Arizona
How Delaware Code Title 8, Section 102 applies in Arizona: state-specific rules, key cases, and bar exam notes for Corporate Law.
Arizona law follows principles similar to Delaware’s regarding corporate formation statutes, focusing on the flexibility of corporate governance. Arizona's statutes allow corporations to adopt various provisions in their articles of incorporation, though they enforce stricter compliance with fiduciary duties and transparency.
Arizona Revised Statutes § 10-201 provides that the initial articles of incorporation must contain a name, number of shares, and the address of the corporation's known place of business, mirroring the broad flexibility allowed under Delaware law.
The court upheld the validity of corporate governance provisions outlined in the articles of incorporation, emphasizing adherence to statutory requirements for proper formation.

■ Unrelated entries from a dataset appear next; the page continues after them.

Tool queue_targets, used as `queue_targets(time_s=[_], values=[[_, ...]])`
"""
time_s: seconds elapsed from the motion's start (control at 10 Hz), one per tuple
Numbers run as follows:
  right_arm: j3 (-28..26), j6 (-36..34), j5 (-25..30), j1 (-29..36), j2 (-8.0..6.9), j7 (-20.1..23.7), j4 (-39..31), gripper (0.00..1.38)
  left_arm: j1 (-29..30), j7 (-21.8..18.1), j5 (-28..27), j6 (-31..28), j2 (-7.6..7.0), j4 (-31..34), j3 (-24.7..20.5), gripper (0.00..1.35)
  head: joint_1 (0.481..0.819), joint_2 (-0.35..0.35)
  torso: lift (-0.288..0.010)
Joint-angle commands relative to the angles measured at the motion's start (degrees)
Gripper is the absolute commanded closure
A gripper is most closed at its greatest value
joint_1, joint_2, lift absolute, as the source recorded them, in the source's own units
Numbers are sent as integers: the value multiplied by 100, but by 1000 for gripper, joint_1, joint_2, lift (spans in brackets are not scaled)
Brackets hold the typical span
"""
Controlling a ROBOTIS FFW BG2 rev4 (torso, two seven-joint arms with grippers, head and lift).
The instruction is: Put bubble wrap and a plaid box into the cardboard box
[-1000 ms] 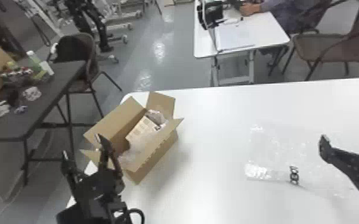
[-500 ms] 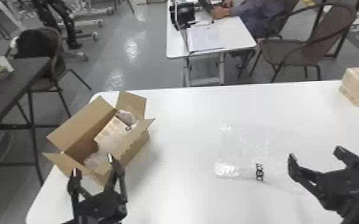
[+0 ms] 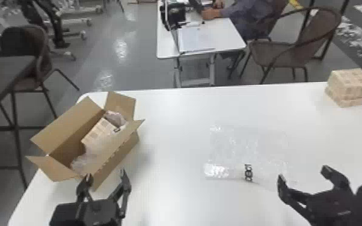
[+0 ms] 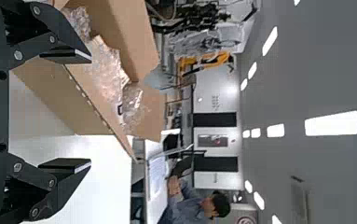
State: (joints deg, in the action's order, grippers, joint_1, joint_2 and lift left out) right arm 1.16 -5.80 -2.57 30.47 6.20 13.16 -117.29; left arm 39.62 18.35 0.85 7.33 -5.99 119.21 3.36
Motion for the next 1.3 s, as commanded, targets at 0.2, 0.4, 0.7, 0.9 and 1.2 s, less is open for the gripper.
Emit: queue_targets(time_s=[0.2,0.4,0.7,0.9,1.2], values=[[-142,-53,46,424,-58,38,-145,148,415,151,-182,146,309,58,-72,476,695,139,-108],[-283,79,125,618,-286,-6,-180,148,626,494,-472,586,614,-39,-98,476,695,142,-108],[-300,114,134,627,-313,3,-162,148,670,854,-560,630,537,-39,42,476,695,143,-108],[-291,149,143,618,-348,3,-145,148,608,1259,-481,577,177,-39,271,483,695,147,-108],[-300,176,169,600,-383,3,-127,148,564,1443,-393,577,-43,-39,385,483,695,137,-108]])
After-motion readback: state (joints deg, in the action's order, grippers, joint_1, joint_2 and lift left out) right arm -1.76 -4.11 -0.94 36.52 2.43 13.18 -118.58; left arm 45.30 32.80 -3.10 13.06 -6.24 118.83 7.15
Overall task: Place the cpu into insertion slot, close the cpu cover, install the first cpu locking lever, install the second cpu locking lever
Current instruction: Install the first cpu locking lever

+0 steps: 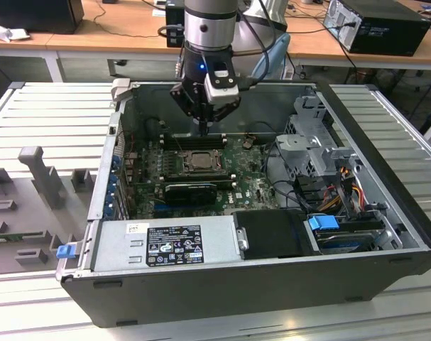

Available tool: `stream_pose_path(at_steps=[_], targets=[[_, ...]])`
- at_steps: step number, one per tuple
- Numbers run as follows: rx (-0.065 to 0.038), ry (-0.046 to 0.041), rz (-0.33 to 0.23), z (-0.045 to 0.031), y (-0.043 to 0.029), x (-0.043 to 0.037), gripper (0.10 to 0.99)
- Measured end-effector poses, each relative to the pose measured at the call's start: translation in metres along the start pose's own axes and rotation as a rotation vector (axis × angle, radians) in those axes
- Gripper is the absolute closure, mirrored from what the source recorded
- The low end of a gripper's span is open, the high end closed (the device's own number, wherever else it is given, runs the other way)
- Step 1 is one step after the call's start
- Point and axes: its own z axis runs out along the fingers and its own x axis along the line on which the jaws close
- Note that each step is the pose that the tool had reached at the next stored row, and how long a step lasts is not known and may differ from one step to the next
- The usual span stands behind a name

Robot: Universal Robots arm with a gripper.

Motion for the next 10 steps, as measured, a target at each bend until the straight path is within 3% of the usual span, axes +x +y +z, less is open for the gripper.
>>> stream_pose_path(at_steps=[8, 10], targets=[[0.000, -0.0017, -0.079, 0.0000, 0.0000, 0.0000, 0.980], [0.000, -0.0027, -0.127, 0.0000, 0.0000, 0.0000, 0.980]])
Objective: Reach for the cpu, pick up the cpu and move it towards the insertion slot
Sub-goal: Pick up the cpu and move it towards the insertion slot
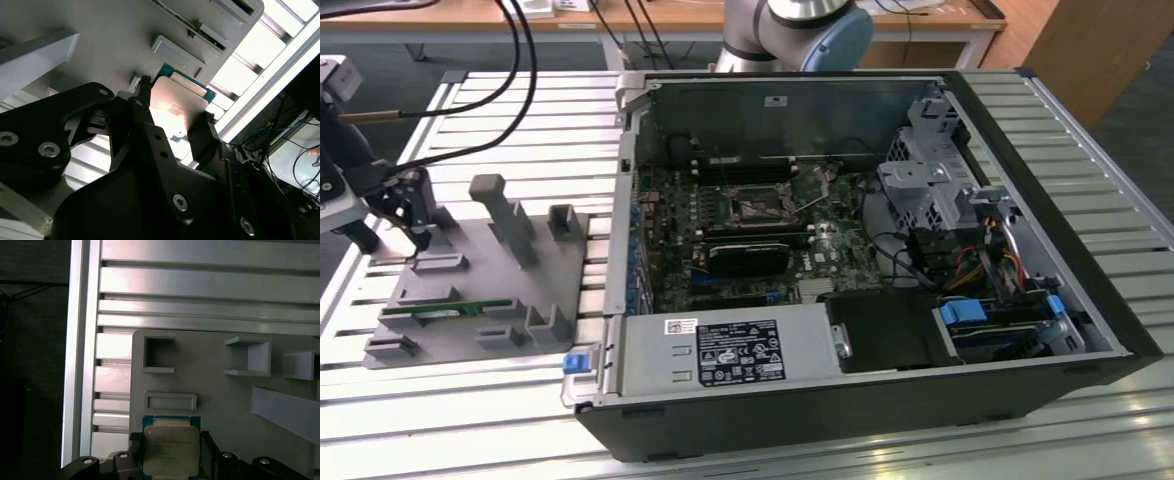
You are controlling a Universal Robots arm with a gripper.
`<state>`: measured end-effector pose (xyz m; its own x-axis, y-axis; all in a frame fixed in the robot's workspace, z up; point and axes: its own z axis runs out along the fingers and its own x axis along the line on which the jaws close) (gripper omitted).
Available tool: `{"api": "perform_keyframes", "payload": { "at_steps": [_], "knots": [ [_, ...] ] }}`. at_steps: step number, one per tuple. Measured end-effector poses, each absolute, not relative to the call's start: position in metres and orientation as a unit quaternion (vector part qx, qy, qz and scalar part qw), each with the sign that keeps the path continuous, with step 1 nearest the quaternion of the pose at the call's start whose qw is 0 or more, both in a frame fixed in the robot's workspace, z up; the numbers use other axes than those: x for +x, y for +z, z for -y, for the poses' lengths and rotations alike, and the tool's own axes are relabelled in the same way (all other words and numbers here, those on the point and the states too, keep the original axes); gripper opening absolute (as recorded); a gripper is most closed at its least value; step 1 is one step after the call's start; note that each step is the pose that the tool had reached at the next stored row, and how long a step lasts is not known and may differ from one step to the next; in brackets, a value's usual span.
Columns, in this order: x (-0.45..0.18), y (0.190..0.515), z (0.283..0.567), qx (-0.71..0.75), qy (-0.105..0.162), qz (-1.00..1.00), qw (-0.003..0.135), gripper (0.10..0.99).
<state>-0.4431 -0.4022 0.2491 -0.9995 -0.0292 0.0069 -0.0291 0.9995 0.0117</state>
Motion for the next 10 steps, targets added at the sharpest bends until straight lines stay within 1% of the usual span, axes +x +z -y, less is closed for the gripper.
{"api": "perform_keyframes", "payload": {
  "at_steps": [10],
  "knots": [
    [-0.4431,0.2571,0.4022,0.015,-0.006,1.000,0.004,0.541]
  ]
}}
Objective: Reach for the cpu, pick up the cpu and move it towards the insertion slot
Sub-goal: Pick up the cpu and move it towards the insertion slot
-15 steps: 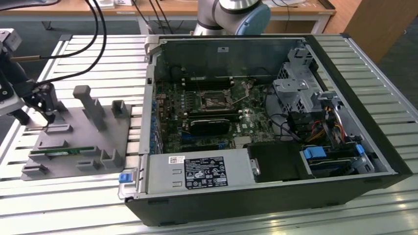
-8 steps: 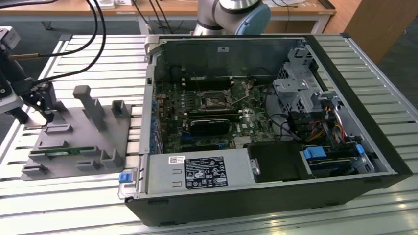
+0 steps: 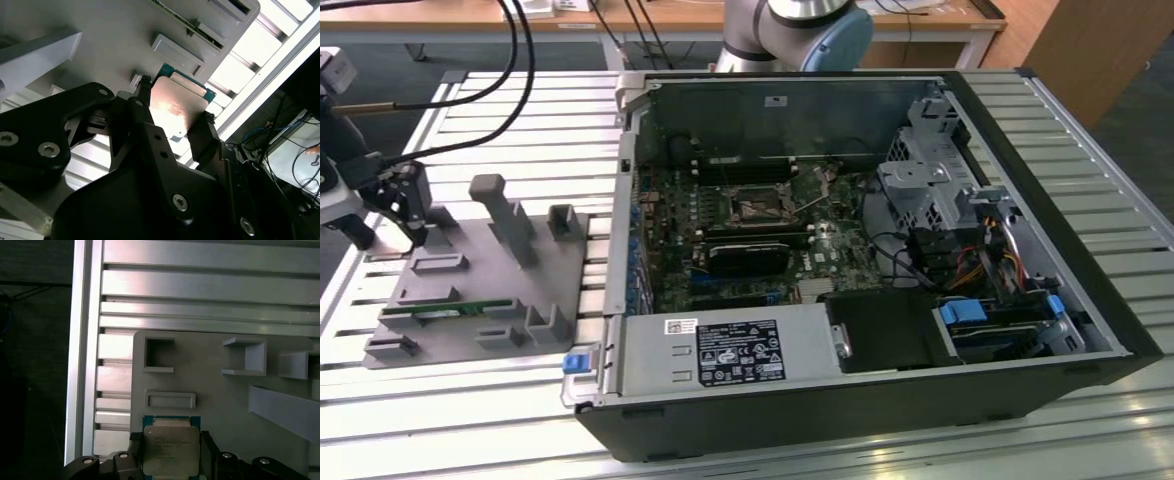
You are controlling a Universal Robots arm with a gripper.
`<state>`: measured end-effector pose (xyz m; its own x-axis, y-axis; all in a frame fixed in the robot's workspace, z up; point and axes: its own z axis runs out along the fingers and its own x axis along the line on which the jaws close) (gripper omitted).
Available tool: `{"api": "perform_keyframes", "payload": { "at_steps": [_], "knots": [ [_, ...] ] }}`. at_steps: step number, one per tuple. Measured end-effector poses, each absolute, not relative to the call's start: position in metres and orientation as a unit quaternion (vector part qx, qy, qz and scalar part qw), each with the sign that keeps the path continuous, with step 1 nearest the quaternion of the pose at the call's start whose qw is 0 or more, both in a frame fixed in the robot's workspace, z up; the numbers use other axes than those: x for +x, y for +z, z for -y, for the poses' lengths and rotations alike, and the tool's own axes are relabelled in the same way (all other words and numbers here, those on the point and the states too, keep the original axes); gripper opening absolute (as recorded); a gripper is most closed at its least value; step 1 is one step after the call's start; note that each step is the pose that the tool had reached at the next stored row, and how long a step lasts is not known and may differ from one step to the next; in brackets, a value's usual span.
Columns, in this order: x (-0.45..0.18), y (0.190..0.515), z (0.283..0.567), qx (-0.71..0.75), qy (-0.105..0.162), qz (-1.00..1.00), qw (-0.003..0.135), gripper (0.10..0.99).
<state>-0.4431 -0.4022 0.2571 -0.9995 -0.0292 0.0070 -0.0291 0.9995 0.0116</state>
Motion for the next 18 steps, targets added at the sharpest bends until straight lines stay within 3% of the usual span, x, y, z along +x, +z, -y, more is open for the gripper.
{"api": "perform_keyframes", "payload": {
  "at_steps": [18],
  "knots": [
    [-0.443,0.268,0.402,0.015,-0.006,1.000,0.004,0.541]
  ]
}}
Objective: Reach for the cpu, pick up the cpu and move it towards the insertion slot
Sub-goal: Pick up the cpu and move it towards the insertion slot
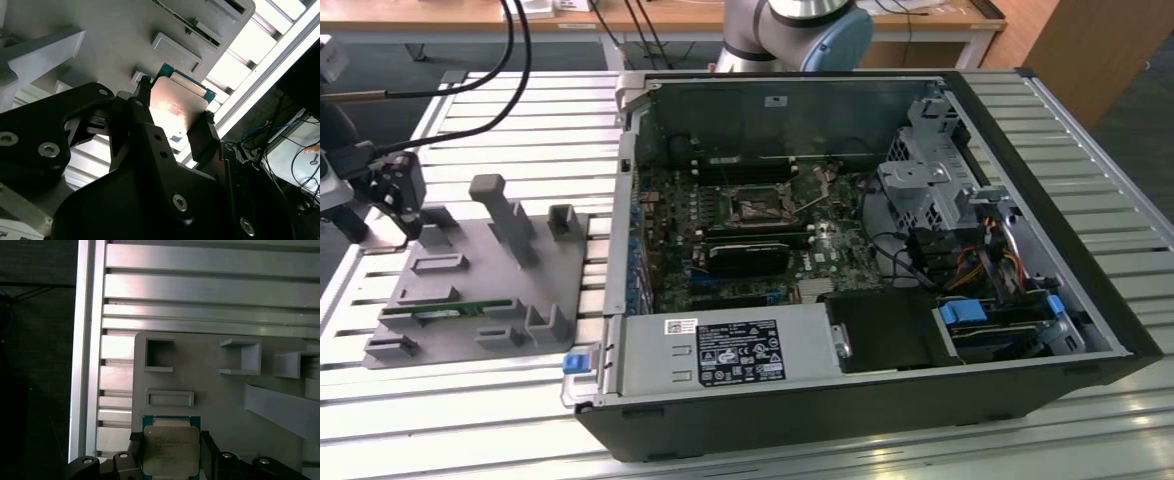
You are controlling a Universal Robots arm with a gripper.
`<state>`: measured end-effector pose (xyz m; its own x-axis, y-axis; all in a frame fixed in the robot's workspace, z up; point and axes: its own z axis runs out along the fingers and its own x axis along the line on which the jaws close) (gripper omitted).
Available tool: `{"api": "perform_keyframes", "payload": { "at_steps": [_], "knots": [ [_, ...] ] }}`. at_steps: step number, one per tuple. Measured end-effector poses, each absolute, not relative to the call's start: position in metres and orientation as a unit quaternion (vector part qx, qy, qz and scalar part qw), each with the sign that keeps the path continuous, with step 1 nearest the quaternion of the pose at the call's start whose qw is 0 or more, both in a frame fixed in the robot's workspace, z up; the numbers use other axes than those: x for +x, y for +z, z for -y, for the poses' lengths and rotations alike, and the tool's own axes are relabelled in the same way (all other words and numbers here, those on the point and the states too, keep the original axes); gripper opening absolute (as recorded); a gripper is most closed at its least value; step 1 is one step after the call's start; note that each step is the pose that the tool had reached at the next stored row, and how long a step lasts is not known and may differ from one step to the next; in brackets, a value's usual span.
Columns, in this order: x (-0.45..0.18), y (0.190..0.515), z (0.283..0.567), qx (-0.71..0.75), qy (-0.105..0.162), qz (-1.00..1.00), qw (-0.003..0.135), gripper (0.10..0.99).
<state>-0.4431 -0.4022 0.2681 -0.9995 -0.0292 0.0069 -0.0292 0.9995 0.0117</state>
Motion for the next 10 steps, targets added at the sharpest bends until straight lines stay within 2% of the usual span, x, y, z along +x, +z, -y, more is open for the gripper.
{"api": "perform_keyframes", "payload": {
  "at_steps": [10],
  "knots": [
    [-0.4431,0.2721,0.4022,0.015,-0.006,1.000,0.004,0.541]
  ]
}}
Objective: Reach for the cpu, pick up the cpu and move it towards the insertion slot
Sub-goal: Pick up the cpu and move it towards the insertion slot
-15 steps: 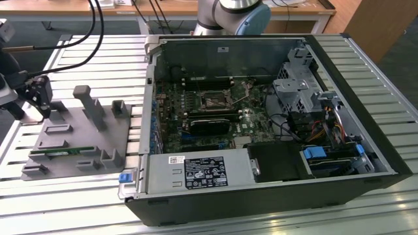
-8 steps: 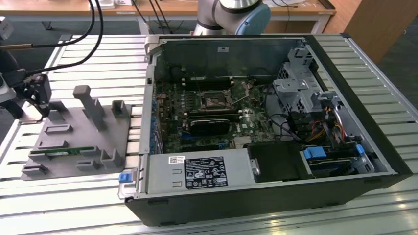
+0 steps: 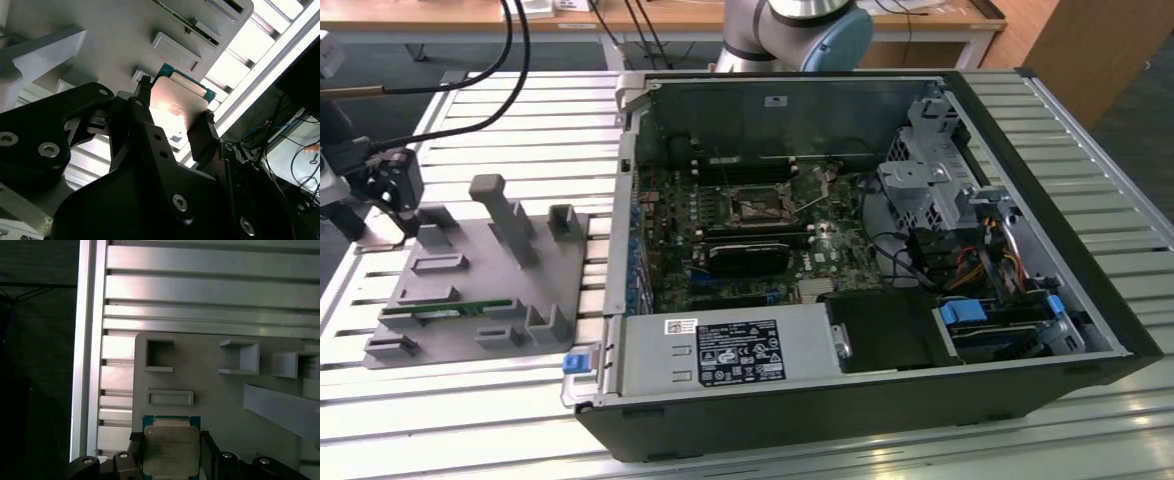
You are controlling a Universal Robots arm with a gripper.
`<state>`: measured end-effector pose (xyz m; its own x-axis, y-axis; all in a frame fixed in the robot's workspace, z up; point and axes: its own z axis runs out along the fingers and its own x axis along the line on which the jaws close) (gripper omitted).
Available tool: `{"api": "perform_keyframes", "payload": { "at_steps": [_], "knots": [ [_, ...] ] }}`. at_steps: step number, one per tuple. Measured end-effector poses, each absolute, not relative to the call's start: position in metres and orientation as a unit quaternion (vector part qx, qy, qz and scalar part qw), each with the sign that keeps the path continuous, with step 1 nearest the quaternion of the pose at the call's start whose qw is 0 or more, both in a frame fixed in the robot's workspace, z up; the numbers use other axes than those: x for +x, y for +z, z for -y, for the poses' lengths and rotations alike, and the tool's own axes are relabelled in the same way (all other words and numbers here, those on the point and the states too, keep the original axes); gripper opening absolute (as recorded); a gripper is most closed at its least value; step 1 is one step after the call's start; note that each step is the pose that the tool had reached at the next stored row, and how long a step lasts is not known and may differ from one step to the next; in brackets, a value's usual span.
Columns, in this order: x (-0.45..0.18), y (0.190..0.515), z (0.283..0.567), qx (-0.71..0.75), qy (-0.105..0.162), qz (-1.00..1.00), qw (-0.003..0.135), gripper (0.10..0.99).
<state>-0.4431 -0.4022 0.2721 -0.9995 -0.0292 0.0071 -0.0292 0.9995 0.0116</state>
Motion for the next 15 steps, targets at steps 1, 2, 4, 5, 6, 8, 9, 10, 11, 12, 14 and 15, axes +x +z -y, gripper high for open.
{"api": "perform_keyframes", "payload": {
  "at_steps": [1,2,4,5,6,8,9,10,11,12,14,15],
  "knots": [
    [-0.443,0.273,0.402,0.015,-0.006,1.000,0.004,0.541],
    [-0.443,0.273,0.402,0.015,-0.006,1.000,0.004,0.541],
    [-0.443,0.274,0.402,0.015,-0.006,1.000,0.004,0.541],
    [-0.443,0.275,0.402,0.015,-0.006,1.000,0.004,0.541],
    [-0.443,0.276,0.402,0.015,-0.006,1.000,0.004,0.541],
    [-0.443,0.278,0.402,0.015,-0.006,1.000,0.004,0.541],
    [-0.443,0.279,0.402,0.015,-0.006,1.000,0.004,0.541],
    [-0.443,0.280,0.402,0.015,-0.006,1.000,0.003,0.541],
    [-0.443,0.281,0.402,0.015,-0.006,1.000,0.004,0.541],
    [-0.443,0.282,0.402,0.015,-0.006,1.000,0.004,0.541],
    [-0.443,0.284,0.402,0.015,-0.006,1.000,0.004,0.541],
    [-0.443,0.284,0.402,0.015,-0.006,1.000,0.004,0.541]
  ]
}}
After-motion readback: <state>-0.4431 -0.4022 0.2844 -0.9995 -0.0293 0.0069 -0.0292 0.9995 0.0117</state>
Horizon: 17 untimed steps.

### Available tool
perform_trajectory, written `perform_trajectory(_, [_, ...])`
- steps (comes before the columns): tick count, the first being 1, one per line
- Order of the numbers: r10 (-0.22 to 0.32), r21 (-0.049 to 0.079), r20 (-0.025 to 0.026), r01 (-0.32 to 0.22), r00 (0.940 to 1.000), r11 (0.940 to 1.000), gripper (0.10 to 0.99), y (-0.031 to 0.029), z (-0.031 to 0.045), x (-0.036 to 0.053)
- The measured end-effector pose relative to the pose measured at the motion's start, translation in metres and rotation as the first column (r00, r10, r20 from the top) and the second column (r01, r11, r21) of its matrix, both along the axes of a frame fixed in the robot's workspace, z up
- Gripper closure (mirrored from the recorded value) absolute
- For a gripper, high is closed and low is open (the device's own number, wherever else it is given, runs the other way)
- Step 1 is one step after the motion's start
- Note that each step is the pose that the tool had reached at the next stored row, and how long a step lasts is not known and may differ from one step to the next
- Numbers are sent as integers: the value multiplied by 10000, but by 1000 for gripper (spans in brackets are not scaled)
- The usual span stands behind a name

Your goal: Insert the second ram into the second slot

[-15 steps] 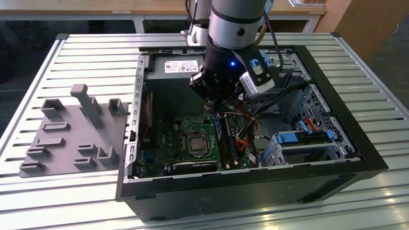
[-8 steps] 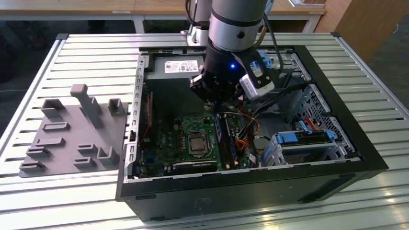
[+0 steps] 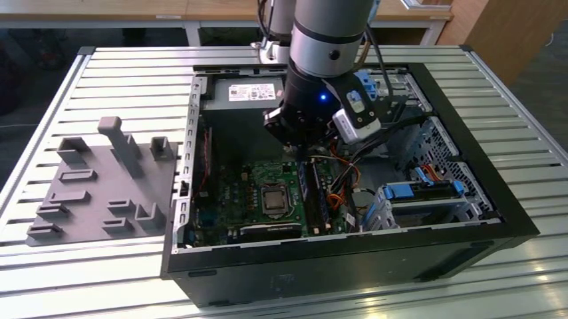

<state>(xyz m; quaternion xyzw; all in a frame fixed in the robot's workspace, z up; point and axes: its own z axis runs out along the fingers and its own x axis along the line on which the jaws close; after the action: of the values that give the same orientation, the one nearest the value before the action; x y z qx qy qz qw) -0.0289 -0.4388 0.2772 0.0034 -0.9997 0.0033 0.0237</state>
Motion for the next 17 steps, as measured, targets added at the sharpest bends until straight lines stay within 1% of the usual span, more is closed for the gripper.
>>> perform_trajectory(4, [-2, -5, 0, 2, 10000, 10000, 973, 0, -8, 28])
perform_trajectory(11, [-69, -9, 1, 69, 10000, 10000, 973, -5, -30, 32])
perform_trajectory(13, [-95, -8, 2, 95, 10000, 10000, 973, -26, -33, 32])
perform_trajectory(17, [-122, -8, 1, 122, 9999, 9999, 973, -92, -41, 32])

Held that the articles of incorporation could dictate management structure, aligning with corporate governance principles under Arizona law similar to those found in Delaware.
Clarified that deviations from corporate formalities without shareholder consent could nullify protections under Arizona corporate law.
Arizona’s approach to corporate governance maintains a balance between enabling flexibility akin to Delaware while ensuring compliance with state law. Federal laws primarily focus on securities regulation and reporting standards, leaving much of the internal governance structure to state law, aligning Arizona’s practices with Delaware’s overall principles.
Understanding corporate formation requirements as outlined in both Delaware and Arizona law is crucial for the Arizona bar exam, particularly focusing on statutory compliance and governance provisions.